# How bad did I mess up?



## sblattert (Oct 16, 2010)

I was out tinkering with my Simplicity. I have had problems with the carb and getting it adjusted correctly after doing some work to it a while ago. So I was putting the bowl back in the carb when I think I stripped the treading on the carb. I can not tighten the screw enough now to keep it from leaking. Did I just royally screw myself? Do I need a whole new carb how, or is there something I can do to fix this. 

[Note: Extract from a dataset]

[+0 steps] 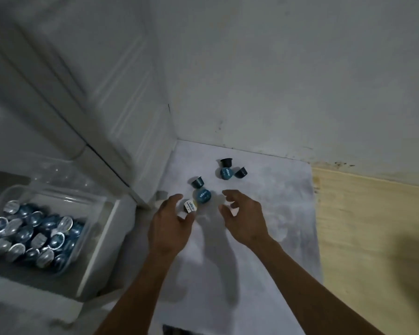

I started messing with this mower back in may, fudged the carb up, had it working better today. Then I just wanted to make one more adjustment to make it good, and I stripped it out. Very frustrated, any help would be appreciated. I should have taken it in and paid to get it fixed the first time....


----------



## Mickey (Aug 14, 2010)

View of your problem isn't the greatest via the web.  Is it possible to go to the next size larger screw? Maybe using self-tapping screw or possibly the need to drill and tap the hole.


----------



## ErnieS (Jun 1, 2011)

You can probably put a Heli-Coil in the stripped hole. You'll need the Heli-Coil of the right size, a special tap and a tool to insert the Heli-Coil. This will probably set you back 25 bucks, but still cheaper than a new carb. Before you do that, though, you might try a slightly longer screw. Hopefully, there's enough thread below the end of the screw, so that a longer screw has something to grab.


----------